Data items:
____

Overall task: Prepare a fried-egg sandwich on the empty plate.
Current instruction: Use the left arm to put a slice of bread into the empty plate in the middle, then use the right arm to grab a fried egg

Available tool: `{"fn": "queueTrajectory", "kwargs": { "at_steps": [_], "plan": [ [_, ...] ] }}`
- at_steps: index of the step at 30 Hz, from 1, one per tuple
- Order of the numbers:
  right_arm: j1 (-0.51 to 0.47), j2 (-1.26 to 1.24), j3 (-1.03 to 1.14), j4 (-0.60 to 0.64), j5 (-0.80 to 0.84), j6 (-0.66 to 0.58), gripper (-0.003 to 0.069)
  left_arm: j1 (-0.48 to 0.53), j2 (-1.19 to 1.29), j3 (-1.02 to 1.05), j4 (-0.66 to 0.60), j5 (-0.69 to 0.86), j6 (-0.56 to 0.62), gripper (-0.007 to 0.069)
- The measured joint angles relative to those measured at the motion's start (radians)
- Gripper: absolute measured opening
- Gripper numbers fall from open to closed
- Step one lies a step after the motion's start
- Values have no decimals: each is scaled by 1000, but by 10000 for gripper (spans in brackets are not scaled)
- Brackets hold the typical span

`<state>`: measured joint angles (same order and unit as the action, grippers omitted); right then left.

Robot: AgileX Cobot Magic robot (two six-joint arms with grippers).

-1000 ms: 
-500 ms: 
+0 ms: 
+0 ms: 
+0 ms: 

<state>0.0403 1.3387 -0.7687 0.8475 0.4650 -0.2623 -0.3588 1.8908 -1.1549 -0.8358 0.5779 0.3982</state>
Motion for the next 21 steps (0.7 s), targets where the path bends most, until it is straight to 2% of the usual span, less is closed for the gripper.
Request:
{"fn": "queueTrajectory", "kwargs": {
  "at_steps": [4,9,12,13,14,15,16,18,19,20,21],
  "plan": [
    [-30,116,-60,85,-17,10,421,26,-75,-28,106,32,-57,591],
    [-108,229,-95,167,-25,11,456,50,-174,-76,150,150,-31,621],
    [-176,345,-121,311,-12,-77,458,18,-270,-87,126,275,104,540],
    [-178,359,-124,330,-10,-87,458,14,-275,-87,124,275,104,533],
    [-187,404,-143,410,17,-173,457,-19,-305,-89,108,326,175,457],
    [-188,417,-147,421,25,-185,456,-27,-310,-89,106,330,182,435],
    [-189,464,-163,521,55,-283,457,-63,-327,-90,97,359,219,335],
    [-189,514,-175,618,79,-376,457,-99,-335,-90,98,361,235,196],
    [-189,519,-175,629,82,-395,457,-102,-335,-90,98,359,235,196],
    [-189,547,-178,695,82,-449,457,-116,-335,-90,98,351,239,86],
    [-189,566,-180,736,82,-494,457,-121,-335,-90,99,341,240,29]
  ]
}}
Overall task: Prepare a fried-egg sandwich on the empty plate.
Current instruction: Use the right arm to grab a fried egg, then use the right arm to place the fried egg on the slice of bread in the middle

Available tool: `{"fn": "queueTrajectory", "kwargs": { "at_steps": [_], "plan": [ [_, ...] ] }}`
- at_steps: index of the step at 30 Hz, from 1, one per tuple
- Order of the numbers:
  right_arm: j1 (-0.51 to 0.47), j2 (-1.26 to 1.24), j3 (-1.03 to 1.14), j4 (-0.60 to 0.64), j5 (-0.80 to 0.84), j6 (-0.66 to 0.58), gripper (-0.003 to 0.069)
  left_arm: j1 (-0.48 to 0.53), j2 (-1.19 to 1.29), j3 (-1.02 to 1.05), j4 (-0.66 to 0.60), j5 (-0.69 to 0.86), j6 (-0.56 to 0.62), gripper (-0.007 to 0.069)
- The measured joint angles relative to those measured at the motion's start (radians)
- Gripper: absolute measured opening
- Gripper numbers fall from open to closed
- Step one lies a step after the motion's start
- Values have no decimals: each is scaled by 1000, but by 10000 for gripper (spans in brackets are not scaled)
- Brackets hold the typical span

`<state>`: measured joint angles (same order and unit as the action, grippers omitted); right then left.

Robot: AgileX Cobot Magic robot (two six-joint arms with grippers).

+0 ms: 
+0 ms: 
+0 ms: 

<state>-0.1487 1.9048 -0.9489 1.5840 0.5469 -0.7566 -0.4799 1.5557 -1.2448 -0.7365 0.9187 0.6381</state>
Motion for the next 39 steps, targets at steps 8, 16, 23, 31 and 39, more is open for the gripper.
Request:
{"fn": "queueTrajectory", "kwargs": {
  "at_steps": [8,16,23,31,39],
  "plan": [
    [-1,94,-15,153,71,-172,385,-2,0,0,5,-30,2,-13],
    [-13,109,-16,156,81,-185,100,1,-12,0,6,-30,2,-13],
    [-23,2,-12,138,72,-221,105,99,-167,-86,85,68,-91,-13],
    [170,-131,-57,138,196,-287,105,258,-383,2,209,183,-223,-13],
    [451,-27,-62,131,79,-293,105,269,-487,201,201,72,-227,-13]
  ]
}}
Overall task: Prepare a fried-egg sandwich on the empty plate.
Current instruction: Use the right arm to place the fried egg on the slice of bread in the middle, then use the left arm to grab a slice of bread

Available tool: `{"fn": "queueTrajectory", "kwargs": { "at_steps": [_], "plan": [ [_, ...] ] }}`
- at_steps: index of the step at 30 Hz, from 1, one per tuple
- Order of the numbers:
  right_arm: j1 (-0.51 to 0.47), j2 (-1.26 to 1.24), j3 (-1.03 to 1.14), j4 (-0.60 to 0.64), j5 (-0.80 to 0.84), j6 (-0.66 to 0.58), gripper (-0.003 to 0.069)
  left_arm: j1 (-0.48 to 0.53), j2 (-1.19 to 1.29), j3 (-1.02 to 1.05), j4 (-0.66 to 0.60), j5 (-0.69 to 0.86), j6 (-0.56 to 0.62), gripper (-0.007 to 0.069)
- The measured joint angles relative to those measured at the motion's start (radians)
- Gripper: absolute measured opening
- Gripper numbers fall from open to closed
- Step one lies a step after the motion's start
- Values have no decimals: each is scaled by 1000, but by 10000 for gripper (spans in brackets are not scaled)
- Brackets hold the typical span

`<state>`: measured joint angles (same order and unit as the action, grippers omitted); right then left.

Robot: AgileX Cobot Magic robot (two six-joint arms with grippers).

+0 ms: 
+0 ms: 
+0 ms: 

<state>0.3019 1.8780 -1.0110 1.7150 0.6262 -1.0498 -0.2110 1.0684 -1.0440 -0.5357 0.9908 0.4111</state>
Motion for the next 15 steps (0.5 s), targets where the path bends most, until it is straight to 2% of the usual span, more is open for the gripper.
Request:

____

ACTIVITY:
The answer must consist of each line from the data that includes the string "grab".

TASK OUTPUT:
Current instruction: Use the left arm to put a slice of bread into the empty plate in the middle, then use the right arm to grab a fried egg
Current instruction: Use the right arm to grab a fried egg, then use the right arm to place the fried egg on the slice of bread in the middle
Current instruction: Use the right arm to place the fried egg on the slice of bread in the middle, then use the left arm to grab a slice of bread

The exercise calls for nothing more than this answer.